All this time the mare was trudging on through the slough that our road had become.  Father and the steward were well ahead by this time.  I realized about this time with a shock that I could not see them.  The afternoon was getting on, and I had been rained on for quite a while.  After a time the storm slackened, however momentarily, and I saw the line of the woods in front of me.  A figure in oilskin was riding toward me on the road.  It was Father, come looking for me.  As he pulled even with me, the wind picked up once more, and another sheet of rain driven on before it struck us with full force.  It drowned our words, even shouting, and nearly drowned us.  But I saw enough of his gestures to understand that he wanted me to follow him back to where they had set up a camp in the eaves of the forest, and I was glad of it.  I was by this time positively cold inside my sunburn, and even that was no longer hot, merely sore and tender, burning each time an especially sharp drop of rain found its unerring way to my lobster-red chest.  As we entered the wood, Father pointed a little off the road to the left, and ahead.  I saw the welcome shine of firelight in the gloaming dusk, and we made for it.

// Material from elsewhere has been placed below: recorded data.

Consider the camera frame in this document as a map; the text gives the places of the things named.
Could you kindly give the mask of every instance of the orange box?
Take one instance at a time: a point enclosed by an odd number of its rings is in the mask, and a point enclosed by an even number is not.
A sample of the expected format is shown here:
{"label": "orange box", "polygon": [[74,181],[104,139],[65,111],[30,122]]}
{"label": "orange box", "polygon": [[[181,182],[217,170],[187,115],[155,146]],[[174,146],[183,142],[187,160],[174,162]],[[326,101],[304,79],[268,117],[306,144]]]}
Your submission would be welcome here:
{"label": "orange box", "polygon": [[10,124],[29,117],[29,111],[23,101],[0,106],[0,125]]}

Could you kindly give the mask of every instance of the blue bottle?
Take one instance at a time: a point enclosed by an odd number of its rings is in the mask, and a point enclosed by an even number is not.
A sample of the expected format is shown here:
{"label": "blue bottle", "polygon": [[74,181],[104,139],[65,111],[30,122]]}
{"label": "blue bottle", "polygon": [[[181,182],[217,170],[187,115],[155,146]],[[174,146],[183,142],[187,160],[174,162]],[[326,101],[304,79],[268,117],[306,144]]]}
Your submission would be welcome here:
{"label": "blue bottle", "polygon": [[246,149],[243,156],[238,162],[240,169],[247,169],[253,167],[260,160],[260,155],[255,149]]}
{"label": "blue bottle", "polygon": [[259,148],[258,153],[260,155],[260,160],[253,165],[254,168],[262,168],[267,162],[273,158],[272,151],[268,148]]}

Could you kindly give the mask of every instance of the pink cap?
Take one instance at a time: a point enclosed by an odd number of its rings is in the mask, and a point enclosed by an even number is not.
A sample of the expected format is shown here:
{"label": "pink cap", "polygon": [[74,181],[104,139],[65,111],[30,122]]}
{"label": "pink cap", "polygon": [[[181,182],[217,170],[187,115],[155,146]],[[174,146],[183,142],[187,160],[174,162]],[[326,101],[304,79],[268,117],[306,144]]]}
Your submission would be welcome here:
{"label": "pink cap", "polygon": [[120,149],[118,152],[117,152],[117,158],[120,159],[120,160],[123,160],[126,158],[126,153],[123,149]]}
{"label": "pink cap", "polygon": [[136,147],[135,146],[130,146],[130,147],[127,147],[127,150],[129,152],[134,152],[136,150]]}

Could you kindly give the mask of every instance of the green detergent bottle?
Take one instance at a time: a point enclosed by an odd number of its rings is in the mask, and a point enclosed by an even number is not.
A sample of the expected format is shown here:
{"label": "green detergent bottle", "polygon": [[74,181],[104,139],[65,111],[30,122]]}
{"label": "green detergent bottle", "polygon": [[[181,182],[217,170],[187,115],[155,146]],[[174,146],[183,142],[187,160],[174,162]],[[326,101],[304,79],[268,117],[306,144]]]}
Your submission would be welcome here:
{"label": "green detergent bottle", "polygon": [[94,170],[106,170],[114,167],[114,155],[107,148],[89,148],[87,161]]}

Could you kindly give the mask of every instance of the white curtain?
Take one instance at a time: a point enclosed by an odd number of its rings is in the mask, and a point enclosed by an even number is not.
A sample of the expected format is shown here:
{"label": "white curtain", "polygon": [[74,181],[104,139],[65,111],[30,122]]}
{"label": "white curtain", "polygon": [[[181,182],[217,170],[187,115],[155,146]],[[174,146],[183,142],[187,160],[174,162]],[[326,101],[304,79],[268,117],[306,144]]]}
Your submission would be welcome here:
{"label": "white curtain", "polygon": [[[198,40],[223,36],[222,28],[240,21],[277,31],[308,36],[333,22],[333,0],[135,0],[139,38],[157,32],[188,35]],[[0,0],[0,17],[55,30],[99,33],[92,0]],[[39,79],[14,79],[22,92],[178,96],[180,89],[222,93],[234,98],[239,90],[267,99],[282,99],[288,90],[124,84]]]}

The grim steward met us in a crooked thicket of trees in a shallow dell.  The tangled limbs overhead kept most of the rain out, and even now the littered floor was nearly dry.  Every once in a while a solitary drop fell into the fire and sizzled into a vagrant wisp of steam, and nothing more.  We retrieved our suppers of wet bread and cheese, and I decided to broach the other aleskin.

A thin stuff came out that looked like water in the firelight.  The flavor was peculiar—not at all alcoholic, but full of spices and boiled herbs and something juicy like meat.  I had it, then!  It was some of Mother’s cold broth—stock lifted from the pot just after the joint was drawn.  I knew of but one drink finer in those days—hot broth, that was—and so I slopped enough down the outside to wet the skin, and hung it on a pole beside the fire.